* _TRY IT_
Lines holding the string "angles": copy each one from the listing below.

* _DATA SHOWN_
****************************************
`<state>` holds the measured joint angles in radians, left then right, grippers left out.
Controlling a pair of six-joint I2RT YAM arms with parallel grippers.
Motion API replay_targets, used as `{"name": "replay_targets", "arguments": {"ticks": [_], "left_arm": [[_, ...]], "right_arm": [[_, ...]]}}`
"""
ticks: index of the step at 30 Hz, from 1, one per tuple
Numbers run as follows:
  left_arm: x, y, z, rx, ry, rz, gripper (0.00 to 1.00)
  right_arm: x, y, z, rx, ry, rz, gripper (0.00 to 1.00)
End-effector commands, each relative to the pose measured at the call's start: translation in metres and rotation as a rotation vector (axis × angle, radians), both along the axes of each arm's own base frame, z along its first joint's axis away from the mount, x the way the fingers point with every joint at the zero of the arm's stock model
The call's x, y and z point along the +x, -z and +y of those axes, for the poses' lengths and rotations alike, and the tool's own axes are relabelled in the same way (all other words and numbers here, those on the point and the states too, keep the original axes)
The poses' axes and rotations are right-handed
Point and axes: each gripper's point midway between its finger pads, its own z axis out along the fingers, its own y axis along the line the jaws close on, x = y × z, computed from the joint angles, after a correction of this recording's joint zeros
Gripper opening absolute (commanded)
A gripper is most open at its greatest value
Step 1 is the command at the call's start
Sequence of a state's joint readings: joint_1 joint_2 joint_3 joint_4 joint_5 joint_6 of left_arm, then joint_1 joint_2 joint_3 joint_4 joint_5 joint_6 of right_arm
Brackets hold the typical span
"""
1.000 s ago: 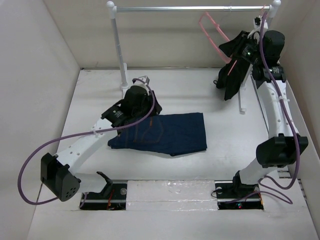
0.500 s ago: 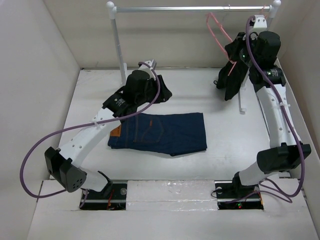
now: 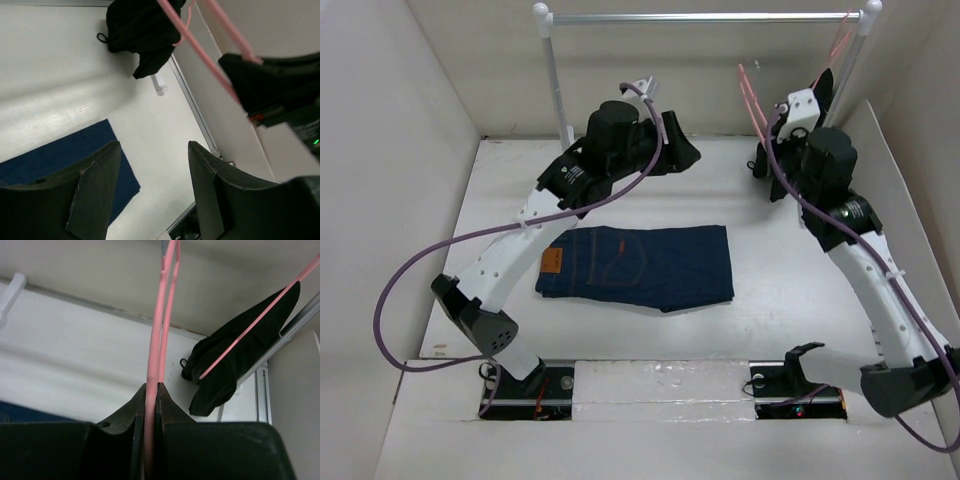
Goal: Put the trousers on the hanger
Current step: Pick up the hanger from the clothesline, then place the trousers on the hanger.
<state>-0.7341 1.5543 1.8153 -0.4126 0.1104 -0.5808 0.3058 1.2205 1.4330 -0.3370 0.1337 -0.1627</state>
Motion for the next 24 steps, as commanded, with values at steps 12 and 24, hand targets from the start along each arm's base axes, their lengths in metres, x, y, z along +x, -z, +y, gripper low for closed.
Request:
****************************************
* _REPLY_
`<state>` holds the measured joint angles in radians, left then right, grippers left out.
Point and axes: each gripper's point midway between its finger pads, its own z axis out along the fingers, its own y axis along the line the jaws close on, x = y × z, computed from the joint angles, after a correction of this recording's joint zeros

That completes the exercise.